Hi folks,
We’re looking at the possibility of using Kubernetes to facilitate our development pipelines.
Currently we use 360 virtual machines as dedicated Gitlab Runners. Every time a pipeline is triggered on Gitlab, we run ~1,300 jobs (mostly tests - unit, selenium, etc). Each Runner (1 per VM) runs a single job concurrently.
For every job, we spin up a docker-compose
environment which runs 38 containers. Obviously this is pretty hefty, and with dependencies, can take 3-4 minutes to become usable.
Our .gitlab-ci.yml
looks something like this:
stages:
- unit
- integration
- selenium
"unit test 1":
stage: unit
script:
- docker-compose exec -T unit-test-container-name phpunit --filter blah unit-test-file-path.php
(... lots more of these)
"integration test 1":
stage: integration
script:
- docker-compose exec -T unit-test-container-name phpunit --filter blah integration-test-file-path.php
(... lots more of these)
Etc, etc.
I intended to spin up 100+ pods as Gitlab Runners and then every time a pipeline runs, spin up the 38 containers and a Service as a “development environment”. In my head, I was then going to use the runners to communicate with the development environment to run the tests - be it through kubectl
commands or curl
requests, etc.
However, quite a few of our tests change the state of our mysql
database. E.g. a test might add some new rows; another test might delete them.

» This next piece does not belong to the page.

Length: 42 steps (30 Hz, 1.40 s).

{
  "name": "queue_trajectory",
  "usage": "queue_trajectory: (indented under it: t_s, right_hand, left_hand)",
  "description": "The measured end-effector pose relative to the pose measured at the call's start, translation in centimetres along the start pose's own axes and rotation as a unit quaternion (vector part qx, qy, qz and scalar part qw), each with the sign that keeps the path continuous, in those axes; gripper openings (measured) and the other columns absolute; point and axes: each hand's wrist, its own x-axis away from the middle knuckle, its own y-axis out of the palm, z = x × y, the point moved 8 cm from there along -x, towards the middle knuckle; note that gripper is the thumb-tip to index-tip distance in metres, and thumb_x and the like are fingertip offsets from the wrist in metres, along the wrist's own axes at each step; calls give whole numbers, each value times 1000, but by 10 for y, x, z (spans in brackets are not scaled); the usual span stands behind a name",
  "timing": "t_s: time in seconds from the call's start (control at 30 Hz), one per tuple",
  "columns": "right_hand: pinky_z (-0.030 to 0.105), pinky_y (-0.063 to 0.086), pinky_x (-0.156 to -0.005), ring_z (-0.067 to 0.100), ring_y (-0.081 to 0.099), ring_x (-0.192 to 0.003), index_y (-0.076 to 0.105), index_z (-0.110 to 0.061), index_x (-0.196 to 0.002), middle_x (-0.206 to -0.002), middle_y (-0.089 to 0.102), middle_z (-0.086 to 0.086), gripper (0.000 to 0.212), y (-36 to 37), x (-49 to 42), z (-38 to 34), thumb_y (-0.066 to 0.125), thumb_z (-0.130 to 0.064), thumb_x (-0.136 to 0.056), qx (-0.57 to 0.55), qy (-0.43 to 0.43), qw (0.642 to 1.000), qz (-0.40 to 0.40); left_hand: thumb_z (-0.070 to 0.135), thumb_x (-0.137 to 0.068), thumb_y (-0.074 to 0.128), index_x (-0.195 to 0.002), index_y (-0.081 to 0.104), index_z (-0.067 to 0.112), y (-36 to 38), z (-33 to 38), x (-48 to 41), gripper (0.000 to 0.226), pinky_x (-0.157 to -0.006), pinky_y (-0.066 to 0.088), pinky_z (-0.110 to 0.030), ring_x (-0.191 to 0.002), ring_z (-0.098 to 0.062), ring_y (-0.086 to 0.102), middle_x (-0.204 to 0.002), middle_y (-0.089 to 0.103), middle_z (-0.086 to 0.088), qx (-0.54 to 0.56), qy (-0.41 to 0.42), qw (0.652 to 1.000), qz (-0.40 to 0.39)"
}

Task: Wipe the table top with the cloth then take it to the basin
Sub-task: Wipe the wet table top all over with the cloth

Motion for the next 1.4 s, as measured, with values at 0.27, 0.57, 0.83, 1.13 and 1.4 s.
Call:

Two questions for guys with more Kubernetes experience than me:
- Our tests currently run commands like
docker-compose exec -T unit-test-container-name phpunit --filter blah unit-test-file-path.php
. How would you replicate this in the setup I’m referring to above? Would I just get the Gitlab Runners (pods in the Kubernetes cluster) to runkubectl exec
? What would be the most efficient way for these Runner pods to communicate with the “development environment” service? - How can I deal with the state issues? If I ran the jobs sequentially, I could reset the state after every single job by either restarting the
mysql
container or by wiping and re-importing the data. However, with 1,300 jobs, sequential is going to seriously slow our pipelines down. Is there any way at all I could run parallel tests - even if perhaps some of them were chunked up?
All thoughts and ideas appreciated
Duncan